Tinark
Active member
Senate Majority Leader Mitch McConnell’s stonewalling of President Obama’s court nominee, Merrick Garland, was the beginning of a drama that spurred Democrats’ latest disillusionment with the Supreme Court. President Trump’s appointment of two young — well, more like “young” — conservative judges, Neil Gorsuch and Brett Kavanaugh, seems to have unleashed an urgent strain of thought in some liberal circles: The court is broken and it needs fixing.
The solution? For some, it’s court-packing.
You’ve likely heard of the concept in history books, referring to a time back in the 1930s when President Franklin Roosevelt was fed up with the Supreme Court’s continual rejection of some elements of his New Deal plan. To get around the impasse, he proposed the addition of up to six new justices to the court in an effort to shift the ideological balance to the more liberal end of the spectrum.
Roosevelt failed to pack the highest court, but his novel little idea has attracted renewed interest in the Trump era. Political scientist David Faris wrote a book, published this spring, called “It’s Time To Fight Dirty,” a kind of highbrow manual for rat****ing one’s way to institutional change. Faris told me the idea for the book came in the wake of the 2016 election, when he was filled with rage. “The whole idea was born out of bleakness,” he said. “It unleashed some creativity.”
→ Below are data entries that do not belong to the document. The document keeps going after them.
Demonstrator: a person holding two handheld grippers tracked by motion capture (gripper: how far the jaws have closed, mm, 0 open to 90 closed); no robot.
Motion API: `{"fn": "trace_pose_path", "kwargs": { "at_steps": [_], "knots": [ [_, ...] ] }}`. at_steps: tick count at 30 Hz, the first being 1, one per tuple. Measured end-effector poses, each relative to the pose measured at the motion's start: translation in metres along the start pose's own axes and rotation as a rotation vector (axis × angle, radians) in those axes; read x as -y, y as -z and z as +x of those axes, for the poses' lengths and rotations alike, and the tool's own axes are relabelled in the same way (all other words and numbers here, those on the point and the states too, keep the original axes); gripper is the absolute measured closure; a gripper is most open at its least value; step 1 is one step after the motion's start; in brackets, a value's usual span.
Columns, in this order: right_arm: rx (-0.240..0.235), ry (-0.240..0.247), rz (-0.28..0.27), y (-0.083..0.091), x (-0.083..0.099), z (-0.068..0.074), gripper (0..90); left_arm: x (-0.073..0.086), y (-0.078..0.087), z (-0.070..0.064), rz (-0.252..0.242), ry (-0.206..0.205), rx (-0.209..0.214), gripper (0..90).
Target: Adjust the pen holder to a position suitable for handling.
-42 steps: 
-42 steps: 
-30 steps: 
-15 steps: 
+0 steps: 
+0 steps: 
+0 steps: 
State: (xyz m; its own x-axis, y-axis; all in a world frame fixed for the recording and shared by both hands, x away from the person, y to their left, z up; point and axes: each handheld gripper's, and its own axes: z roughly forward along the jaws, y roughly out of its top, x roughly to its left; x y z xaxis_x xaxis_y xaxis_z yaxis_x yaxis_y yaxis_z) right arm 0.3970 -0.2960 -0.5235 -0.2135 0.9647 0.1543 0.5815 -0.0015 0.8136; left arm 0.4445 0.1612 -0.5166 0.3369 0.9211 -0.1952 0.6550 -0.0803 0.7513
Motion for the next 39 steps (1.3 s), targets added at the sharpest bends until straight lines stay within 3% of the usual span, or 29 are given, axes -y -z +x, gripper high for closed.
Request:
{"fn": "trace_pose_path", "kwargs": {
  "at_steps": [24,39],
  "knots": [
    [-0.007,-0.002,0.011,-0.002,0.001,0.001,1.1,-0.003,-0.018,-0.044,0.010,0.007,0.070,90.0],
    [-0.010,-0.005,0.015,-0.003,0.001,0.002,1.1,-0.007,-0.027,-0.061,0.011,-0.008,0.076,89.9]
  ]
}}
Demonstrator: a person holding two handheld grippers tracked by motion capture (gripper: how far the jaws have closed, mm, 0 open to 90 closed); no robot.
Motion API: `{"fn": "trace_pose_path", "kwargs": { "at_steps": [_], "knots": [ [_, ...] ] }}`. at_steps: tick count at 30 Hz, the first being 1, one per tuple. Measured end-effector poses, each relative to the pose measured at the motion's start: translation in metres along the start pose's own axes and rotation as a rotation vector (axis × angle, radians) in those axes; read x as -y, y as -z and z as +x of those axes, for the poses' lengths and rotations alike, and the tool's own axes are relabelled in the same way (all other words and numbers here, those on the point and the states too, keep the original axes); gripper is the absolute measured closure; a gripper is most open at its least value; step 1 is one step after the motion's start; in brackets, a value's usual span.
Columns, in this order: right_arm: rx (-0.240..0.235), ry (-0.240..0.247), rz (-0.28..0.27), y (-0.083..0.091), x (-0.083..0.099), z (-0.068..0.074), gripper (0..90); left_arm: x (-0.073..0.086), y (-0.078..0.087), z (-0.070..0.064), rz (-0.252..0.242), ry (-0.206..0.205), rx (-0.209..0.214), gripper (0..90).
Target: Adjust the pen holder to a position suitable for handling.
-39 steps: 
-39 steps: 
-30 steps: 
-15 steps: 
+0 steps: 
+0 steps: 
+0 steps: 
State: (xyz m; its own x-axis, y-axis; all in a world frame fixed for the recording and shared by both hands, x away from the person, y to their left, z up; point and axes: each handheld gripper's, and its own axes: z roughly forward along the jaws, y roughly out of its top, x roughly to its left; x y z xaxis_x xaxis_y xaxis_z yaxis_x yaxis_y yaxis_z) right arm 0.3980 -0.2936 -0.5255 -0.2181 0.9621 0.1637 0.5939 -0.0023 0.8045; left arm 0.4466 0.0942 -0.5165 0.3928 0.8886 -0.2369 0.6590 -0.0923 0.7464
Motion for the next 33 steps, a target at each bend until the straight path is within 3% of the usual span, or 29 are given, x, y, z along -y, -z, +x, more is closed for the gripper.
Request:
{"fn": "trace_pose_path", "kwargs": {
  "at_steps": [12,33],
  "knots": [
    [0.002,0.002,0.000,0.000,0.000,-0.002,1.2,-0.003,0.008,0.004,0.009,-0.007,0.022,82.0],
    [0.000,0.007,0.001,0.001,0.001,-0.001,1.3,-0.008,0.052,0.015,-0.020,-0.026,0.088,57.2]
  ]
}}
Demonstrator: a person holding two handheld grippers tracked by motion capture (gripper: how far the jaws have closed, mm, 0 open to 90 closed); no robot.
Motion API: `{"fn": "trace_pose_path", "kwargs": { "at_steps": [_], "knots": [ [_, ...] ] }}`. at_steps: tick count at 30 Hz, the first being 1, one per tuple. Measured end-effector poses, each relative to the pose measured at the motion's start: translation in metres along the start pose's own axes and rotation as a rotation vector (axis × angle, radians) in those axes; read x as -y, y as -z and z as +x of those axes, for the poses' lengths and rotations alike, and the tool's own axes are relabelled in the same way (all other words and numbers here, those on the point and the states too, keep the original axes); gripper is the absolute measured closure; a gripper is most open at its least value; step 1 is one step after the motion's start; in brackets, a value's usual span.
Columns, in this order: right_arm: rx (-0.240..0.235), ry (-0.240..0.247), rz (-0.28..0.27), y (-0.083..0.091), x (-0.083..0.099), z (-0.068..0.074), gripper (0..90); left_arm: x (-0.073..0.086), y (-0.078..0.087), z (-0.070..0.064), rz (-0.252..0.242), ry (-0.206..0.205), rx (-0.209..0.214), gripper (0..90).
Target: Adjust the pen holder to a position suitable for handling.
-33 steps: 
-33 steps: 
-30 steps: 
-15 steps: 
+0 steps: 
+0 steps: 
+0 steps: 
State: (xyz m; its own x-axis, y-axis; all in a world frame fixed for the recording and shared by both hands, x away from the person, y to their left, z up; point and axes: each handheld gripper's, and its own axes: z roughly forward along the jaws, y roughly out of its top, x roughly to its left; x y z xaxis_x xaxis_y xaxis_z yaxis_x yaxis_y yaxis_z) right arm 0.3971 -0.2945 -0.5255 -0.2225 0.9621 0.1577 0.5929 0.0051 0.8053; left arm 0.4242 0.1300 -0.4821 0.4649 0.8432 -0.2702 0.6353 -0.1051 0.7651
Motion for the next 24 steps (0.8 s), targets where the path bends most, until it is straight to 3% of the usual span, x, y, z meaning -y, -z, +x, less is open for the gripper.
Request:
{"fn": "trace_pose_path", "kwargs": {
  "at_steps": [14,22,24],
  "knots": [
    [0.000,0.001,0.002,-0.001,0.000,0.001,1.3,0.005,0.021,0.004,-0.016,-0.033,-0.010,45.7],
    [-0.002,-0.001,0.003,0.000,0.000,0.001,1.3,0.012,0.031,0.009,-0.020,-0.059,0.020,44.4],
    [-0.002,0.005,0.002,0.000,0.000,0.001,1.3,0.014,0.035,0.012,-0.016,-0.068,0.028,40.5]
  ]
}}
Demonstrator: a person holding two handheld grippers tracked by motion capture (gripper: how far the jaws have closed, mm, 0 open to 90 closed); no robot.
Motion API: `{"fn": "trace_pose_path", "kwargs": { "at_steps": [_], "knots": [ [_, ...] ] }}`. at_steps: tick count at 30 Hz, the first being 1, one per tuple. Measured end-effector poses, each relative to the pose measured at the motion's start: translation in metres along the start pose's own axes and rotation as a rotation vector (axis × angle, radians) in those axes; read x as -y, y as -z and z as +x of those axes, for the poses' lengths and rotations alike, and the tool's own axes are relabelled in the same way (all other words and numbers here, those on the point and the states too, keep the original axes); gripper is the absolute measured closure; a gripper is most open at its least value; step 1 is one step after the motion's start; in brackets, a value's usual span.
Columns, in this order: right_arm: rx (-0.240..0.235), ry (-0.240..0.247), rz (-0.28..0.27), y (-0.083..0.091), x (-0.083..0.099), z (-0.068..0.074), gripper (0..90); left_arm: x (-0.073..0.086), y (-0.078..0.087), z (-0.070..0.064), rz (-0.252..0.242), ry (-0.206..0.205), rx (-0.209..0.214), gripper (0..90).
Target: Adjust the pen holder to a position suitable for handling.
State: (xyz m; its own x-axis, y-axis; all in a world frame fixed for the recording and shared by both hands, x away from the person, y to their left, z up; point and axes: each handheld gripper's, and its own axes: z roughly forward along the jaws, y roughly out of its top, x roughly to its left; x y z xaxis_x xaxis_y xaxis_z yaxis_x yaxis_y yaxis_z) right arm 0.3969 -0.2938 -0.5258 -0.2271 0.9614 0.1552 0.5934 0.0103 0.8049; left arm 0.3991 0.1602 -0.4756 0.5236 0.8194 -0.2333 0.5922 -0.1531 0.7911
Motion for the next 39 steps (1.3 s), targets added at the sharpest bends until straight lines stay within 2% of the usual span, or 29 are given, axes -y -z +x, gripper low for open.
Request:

The book is full of strategies Democrats could use to regain power, like making Washington, D.C., and Puerto Rico states and expanding membership in the House of Representatives (a topic recently taken up by the editorial board of The New York Times). But one chapter in which Faris outlines a plan to pack the Supreme Court and instate term limits for the justices has gotten perhaps the most attention. Faris credits an organization called Fix The Court for coming up with some of the specifics of the plan he outlines in the book: a constitutional amendment revoking lifetime tenure for the federal judiciary, a law that allows the president to appoint a justice in the first and third year of his term of office and that imposes 18-year term limits on justices, and a restructuring that increases the number of justices on the Supreme Court to 11 or 13, “depending on how many justices President Trump ends up appointing.”
https://fivethirtyeight.com/feature...ut-the-supreme-court-is-taking-over-the-left/
Seems like this could be a plan to cement Democrat power, fighting dirty:
1. Expand membership in house (reduces effect and power of gerrymandering, as well as reducing influence of low population states in electoral college, if paired up with a change in electoral college votes).
2. Add as many blue states as possible (cement power in the senate)
3. Pack the courts
4. Maybe also gerrymander as much as they can get away with once in power (tit for tat with Republicians).
5. Shut down as many polling stations as possible in communities with lots of retirees which tend to vote more heavily for Republicians (similar to how Republicians are doing it in poor and minority communities).
Would such moves trigger secession of red states and possible civil war? Maybe this time let the states that want to leave the union, leave it? It looks like fighting dirty is the direction our politics is heading. I believe both sides will do whatever it takes to cement power, abandon all norms. If one side doesn't do it when in power, they'd be fools, it would seem.
The truth is, Republicians are and have been a minority party for a number of years (losing popular vote in 2 presidential races, being beat by overall number of Dem votes in house races pretty regularly), so once Dems start "fighting dirty", it will be hard to stop their cementing of power.